Scientists Uncover the Earliest Brain Changes That May Predict Alzheimer’s Decades Before Symptoms

Scientists Uncover the Earliest Brain Changes That May Predict Alzheimer’s Decades Before Symptoms

Scientists have uncovered an early brain mechanism that may help explain why people carrying the APOE4 gene face a higher risk of Alzheimer’s disease.

For millions of people who carry the APOE4 gene, the strongest known genetic risk factor for Alzheimer’s disease, changes in brain activity may start years before memory problems become noticeable. Researchers at Gladstone Institutes have now mapped out a series of molecular events that may explain these early brain changes and identified a possible way to reverse them.

In a study published in Nature Aging, scientists used mouse models to show that APOE4 increases production of a protein called Nell2. Elevated Nell2 levels caused neurons to shrink and become unusually overactive. Mice with greater neuron hyperactivity early in life later developed more severe memory problems.

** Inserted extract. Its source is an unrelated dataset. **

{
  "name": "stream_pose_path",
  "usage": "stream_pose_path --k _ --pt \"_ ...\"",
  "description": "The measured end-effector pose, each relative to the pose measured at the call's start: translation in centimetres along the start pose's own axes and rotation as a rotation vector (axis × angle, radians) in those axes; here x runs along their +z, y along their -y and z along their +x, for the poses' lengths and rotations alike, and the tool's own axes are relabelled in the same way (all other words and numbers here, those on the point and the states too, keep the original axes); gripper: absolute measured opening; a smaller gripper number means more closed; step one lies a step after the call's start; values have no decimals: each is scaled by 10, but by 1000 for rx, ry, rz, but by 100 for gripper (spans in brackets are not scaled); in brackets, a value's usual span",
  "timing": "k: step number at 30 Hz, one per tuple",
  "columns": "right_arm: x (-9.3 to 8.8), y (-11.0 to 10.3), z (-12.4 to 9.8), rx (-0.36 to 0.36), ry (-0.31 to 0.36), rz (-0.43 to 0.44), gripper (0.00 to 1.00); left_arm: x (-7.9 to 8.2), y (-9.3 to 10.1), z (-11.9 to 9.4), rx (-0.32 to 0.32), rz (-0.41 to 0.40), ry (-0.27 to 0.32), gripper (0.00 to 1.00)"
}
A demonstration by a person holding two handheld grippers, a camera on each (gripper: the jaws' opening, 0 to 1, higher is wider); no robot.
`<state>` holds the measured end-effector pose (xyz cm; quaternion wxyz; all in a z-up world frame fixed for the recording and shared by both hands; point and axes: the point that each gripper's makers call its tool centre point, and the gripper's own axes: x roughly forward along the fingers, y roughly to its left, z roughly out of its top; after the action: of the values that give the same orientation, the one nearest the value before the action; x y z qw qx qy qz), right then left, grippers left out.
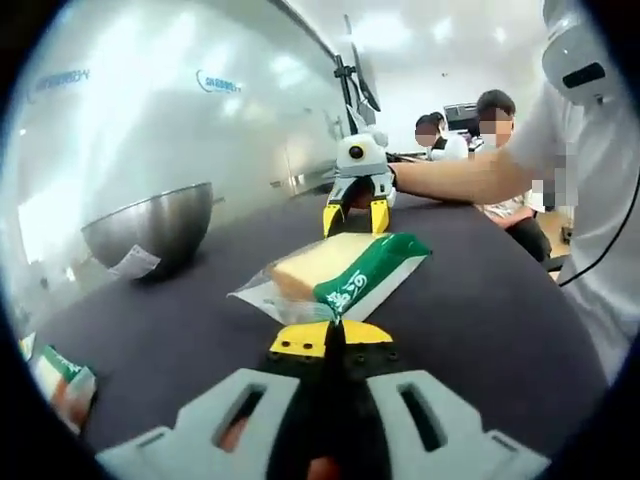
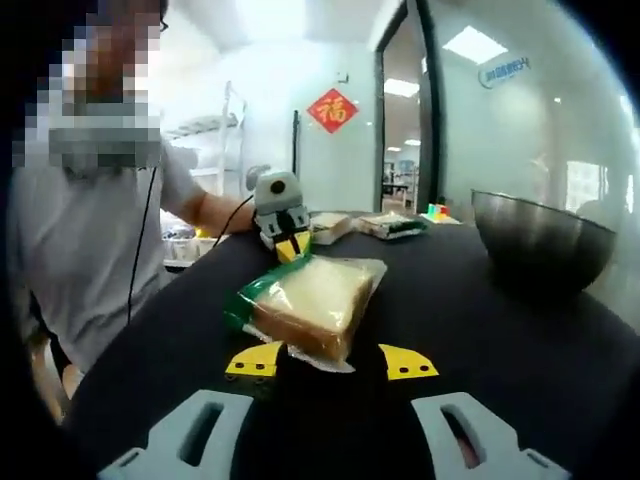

When researchers reduced Nell2 production, neurons returned to a more normal size and activity pattern, even in adult mice carrying APOE4. The findings suggest that drugs targeting Nell2 could one day help lower Alzheimer’s risk in people with the APOE4 gene.

“To the best of our knowledge, this is the first study that has directly examined what APOE4 does to the function of neurons at different ages,” says Misha Zilberter, PhD, principal staff research scientist at Gladstone and a senior author of the study. “We found fundamental changes in brain circuits occurring in young mice that still had normal learning and memory, and importantly, that those changes predicted the development of cognitive deficits at older ages.”